To evaluate technologies effectively, our definition of them needs to reject the common assumption that technologies are neutral tools, merely objects or processes that allow us to solve a problem or do something.
We believe that technologies often have political implications, and that power relations are often inadvertently (and sometimes intentionally) built into technological systems and the “tech” devices that arise from them, in a way that could lock-in social injustices or endanger ecosystems.
These are all technologies:
For our guide to thinking about technology tune into this podcast from ETC Group
Questions:
Some of the key questions that need to be asked in a technology assessment process are:
Q: Which people, non-human organisms and ecosystems might be impacted by a potential technology. What are their needs?
Q: How might communities be involved in a process of free, prior and informed consent about the potential development and deployment of this technology from the beginning?
Q: Who stands to gain – and who might lose – in a future in which such a technology was developed and eventually applied? Would that improve or worsen social and ecological conditions?
Q: What are the uncertainties around knowledge associated with this area of science and technology?
Q: What are the relevant bodies of knowledge and accumulated wisdom associated with it?

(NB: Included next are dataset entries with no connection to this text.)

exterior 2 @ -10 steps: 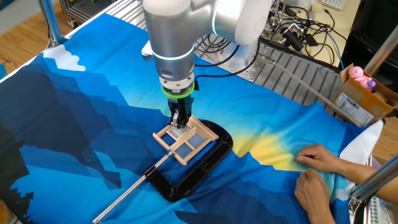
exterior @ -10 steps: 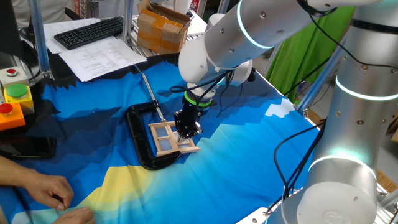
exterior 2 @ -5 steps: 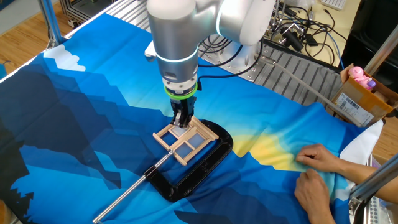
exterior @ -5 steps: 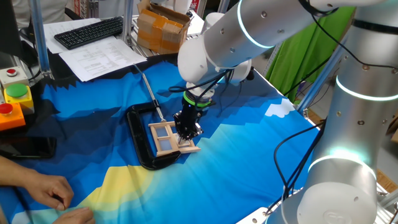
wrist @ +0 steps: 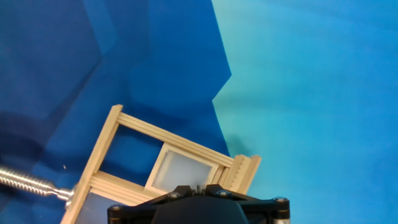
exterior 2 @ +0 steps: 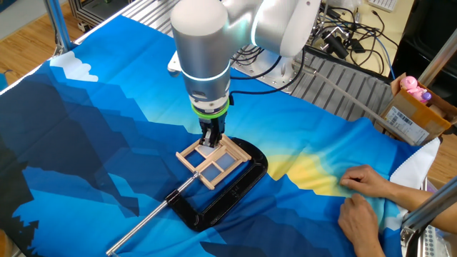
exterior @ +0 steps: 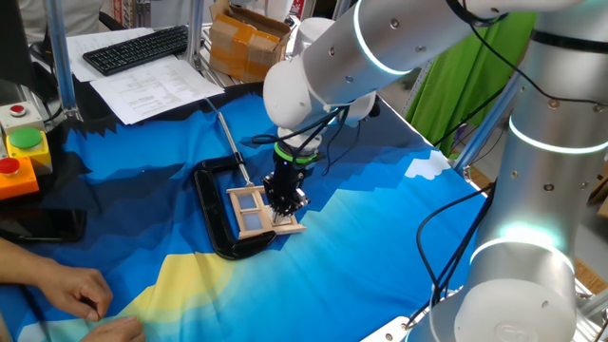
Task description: Open a sliding window
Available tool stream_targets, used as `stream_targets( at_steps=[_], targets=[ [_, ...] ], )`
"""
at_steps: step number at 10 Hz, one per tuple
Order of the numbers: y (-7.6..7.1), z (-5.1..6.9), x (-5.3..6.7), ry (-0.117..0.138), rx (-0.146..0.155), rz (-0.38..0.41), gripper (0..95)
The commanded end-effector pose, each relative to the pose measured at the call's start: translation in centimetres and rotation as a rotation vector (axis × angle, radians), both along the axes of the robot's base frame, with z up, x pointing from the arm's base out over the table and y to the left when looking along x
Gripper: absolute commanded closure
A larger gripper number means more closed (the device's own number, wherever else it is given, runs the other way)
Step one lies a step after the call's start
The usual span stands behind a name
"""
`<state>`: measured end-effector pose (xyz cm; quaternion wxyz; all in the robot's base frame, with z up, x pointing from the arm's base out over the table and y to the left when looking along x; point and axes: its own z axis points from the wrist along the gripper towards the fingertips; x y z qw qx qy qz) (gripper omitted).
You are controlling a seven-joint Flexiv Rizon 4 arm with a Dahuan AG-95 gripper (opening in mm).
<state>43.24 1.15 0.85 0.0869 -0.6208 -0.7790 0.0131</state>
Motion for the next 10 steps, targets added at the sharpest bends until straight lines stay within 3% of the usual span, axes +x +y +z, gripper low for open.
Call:
stream_targets(
  at_steps=[1,2,5,6,7,9,10],
  targets=[
    [0.1,-0.4,-0.2,0.028,-0.009,0.025,95.0],
    [0.1,-0.4,-0.3,0.055,-0.011,0.046,95.0],
    [-0.1,0.0,-0.1,0.085,-0.004,0.118,95.0],
    [-0.3,0.5,0.3,0.166,0.008,0.185,95.0],
    [-0.4,0.6,0.5,0.191,0.013,0.220,95.0],
    [-0.3,1.0,0.8,0.221,0.038,0.267,95.0],
    [-0.2,1.8,1.2,0.224,0.064,0.290,95.0]
  ],
)
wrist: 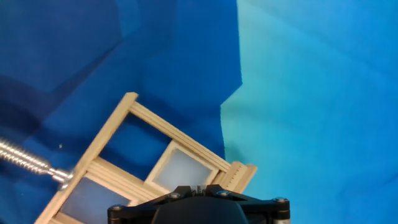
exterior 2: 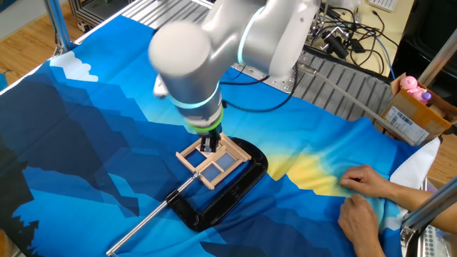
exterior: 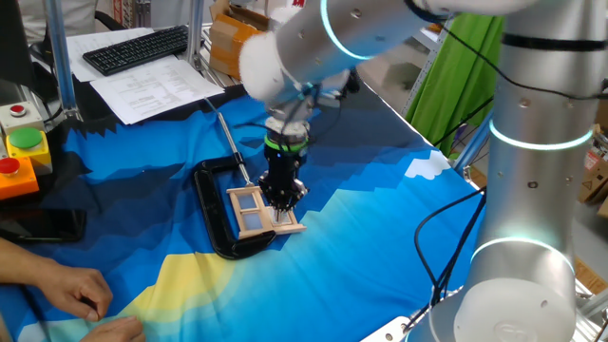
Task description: Open a sliding window
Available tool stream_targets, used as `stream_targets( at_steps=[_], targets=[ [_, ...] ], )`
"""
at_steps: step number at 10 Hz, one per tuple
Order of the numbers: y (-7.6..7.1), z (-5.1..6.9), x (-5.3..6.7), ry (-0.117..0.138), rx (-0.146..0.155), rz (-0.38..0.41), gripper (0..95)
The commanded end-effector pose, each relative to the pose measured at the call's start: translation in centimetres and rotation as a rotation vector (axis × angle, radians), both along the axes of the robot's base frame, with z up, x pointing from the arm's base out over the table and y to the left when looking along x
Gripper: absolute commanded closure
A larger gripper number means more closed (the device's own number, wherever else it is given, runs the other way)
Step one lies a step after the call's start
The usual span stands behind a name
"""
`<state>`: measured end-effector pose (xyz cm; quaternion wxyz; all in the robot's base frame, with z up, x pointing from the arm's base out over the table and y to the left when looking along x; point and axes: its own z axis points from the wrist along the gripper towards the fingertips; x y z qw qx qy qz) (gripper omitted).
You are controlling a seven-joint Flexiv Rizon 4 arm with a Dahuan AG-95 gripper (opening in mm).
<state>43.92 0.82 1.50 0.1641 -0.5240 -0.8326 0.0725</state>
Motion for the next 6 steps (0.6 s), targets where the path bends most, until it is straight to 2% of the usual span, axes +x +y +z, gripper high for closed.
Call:
stream_targets(
  at_steps=[1,2,3,4,5,6],
  targets=[
    [-0.1,1.8,1.2,0.005,0.077,0.089,95.0],
    [-0.6,2.3,2.1,-0.029,0.121,0.152,95.0],
    [-1.1,2.8,2.9,-0.068,0.186,0.190,95.0],
    [-1.6,3.3,3.3,-0.146,0.238,0.201,95.0],
    [-1.9,3.6,3.0,-0.175,0.243,0.247,95.0],
    [-2.1,4.0,2.9,-0.181,0.243,0.280,95.0]
  ],
)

Q: Are there other ways to achieve what the technology claims to do (including socially-based solutions and other means that don’t involve this technology)? Have those ways been considered sufficiently?
Participatory forms of technology assessment aim to find ways of answering these questions that bring the lived experience, knowledge and wisdom of everyday people – including manual workers, indigenous peoples, peasants, especially women, disabled people and other groups who experience oppression, to the centre of discussions. Participatory action research is an approach that is often used for this purpose.
However, there are other forms of technology assessment, such as those undertaken by national parliaments (often called parliamentary technology assessment), solely by experts (such as academics or government scientists) or involving citizens as volunteers gathering data for experts (citizen science – see glossary).